Die Böhms: Architektur einer Familie China, Frankreich, Deutschland, Schweiz 2014 – 87min.
Filmkritik
Familie als Fundament
Wer die Architektur Gottfried Böhms kennt, den Architekten dahinter aber nicht, kommt bei diesem Dokumentarfilm auf seine Rechnung. Der erfolgreiche und mit mehr als 90 Jahren immer noch aktive Pritzker-Preisträger aus Köln mit seinen drei Söhnen, die allesamt ebenfalls erfolgreiche Architekten sind, wird sehr persönlich und einfühlsam präsentiert, sein Werk spielt leider eine Nebenrolle. Maurizius Staerkle-Drux kommt zwar im richtigen Moment, um den Einsturz eines Pfeilers im familiären Gefüge aufzuzeichnen, er verlässt sein Sujet aber zu früh.
Der Titel ist originell: Eine Dynastie von Architekten wird über die "Architektur" ihrer familiären Beziehungen vorgestellt. Das ist gelungen, und insofern darf man Regisseur und Drehbuchautor Maurizius Staerkle-Drux formal keinen Etikettenschwindel vorhalten. Dennoch wird wahrscheinlich die Mehrheit von diesem Porträt enttäuscht sein, denn es richtet sich offenbar an Kenner der Architektur - speziell der Architektur Gottfried Böhms. Viel Zeit wird nämlich den Menschen eingeräumt, allen voran dem Ehepaar Gottfried und Elisabeth, beide schon über 90 Jahre alt, wenig Zeit den Gebäuden.

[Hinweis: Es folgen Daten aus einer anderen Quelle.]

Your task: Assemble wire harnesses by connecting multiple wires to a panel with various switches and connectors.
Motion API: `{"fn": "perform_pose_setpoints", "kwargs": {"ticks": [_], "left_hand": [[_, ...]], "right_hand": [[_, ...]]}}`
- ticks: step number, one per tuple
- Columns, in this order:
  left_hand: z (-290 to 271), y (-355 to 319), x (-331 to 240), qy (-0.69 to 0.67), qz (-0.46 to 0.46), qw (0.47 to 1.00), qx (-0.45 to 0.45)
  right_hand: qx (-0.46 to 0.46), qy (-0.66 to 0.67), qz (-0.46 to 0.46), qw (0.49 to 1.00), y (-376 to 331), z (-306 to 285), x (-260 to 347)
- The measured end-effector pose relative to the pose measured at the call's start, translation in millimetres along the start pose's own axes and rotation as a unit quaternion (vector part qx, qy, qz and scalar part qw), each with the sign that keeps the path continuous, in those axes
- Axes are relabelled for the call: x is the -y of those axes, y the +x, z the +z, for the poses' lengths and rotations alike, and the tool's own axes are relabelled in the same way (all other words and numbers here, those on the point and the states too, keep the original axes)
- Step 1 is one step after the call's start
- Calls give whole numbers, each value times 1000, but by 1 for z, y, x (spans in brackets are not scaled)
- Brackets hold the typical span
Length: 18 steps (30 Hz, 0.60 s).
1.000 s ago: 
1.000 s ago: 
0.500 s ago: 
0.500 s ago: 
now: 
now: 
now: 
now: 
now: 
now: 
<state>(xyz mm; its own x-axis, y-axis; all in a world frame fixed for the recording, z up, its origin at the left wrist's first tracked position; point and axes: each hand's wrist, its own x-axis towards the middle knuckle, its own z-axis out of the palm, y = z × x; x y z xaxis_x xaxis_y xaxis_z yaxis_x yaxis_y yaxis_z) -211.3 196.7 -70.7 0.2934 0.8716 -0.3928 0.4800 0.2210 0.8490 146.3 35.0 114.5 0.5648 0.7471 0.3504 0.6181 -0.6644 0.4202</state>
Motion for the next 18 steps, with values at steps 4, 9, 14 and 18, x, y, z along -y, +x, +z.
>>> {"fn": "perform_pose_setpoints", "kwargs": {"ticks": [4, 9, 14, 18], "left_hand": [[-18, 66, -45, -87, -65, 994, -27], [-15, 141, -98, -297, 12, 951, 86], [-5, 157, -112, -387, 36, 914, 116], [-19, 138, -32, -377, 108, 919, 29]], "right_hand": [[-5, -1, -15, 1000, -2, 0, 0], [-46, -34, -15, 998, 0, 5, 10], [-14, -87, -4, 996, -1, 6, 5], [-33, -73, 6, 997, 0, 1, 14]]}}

Auf eine Würdigung mit etwas analytischem Boden hofft man indes vergeblich. Die Laudatio zum Pritzker-Preis und die Dankesrede des Geehrten müssen genügen. Wenn Gottfried einige seiner Werke besucht und beispielsweise die Treppe eines frech platzierten Turmes mit Unterstützung seines Gehstockes erklimmt, folgt ihm die Kamera willig, der Blick aufs Rathaus kommt dabei zu kurz.
Das hat Methode: Der Vater, der Ehemann, der Gesellige, der von seiner Arbeit Abhängige wird umfassend dokumentiert, seine Erfolge, sein Einfluss auf andere außerhalb seiner Familie - die drei Söhne sind auch Architekten - kommen nicht vor. Der Film unterschlägt auch, dass sich der älteste Sohn längst von Vater und Brüdern abgekoppelt hat und erfolgreich ein eigenes Architekturbüro führt.
Etwas mehr fachliche Informationen hätte man auch auf der Tonspur unterbringen können, wenn einem die Architektur-Laien am Herzen gelegen hätten. Stattdessen hört man viel dezentes Klavier mit Begleitung von Viola und Schlagzeug, stilistisch gemäßigt modern und unaufdringlich, aber variationsarm, eine Musik, die weder Kontrapunkt noch Kommentar zu den Bildern sein kann und will. Der Film wirkt auch seltsam unfertig, unabgeschlossen, wie zwei der Böhm'schen Prestige-Bauten, die große Moschee in Köln und das Krankenhaus in - wahrscheinlich - Nanning (China). Es wäre schön gewesen, wenn Staerkle-Drux sein Projekt bis zum Abschluss dieser beiden Baustellen hätte weiterführen können.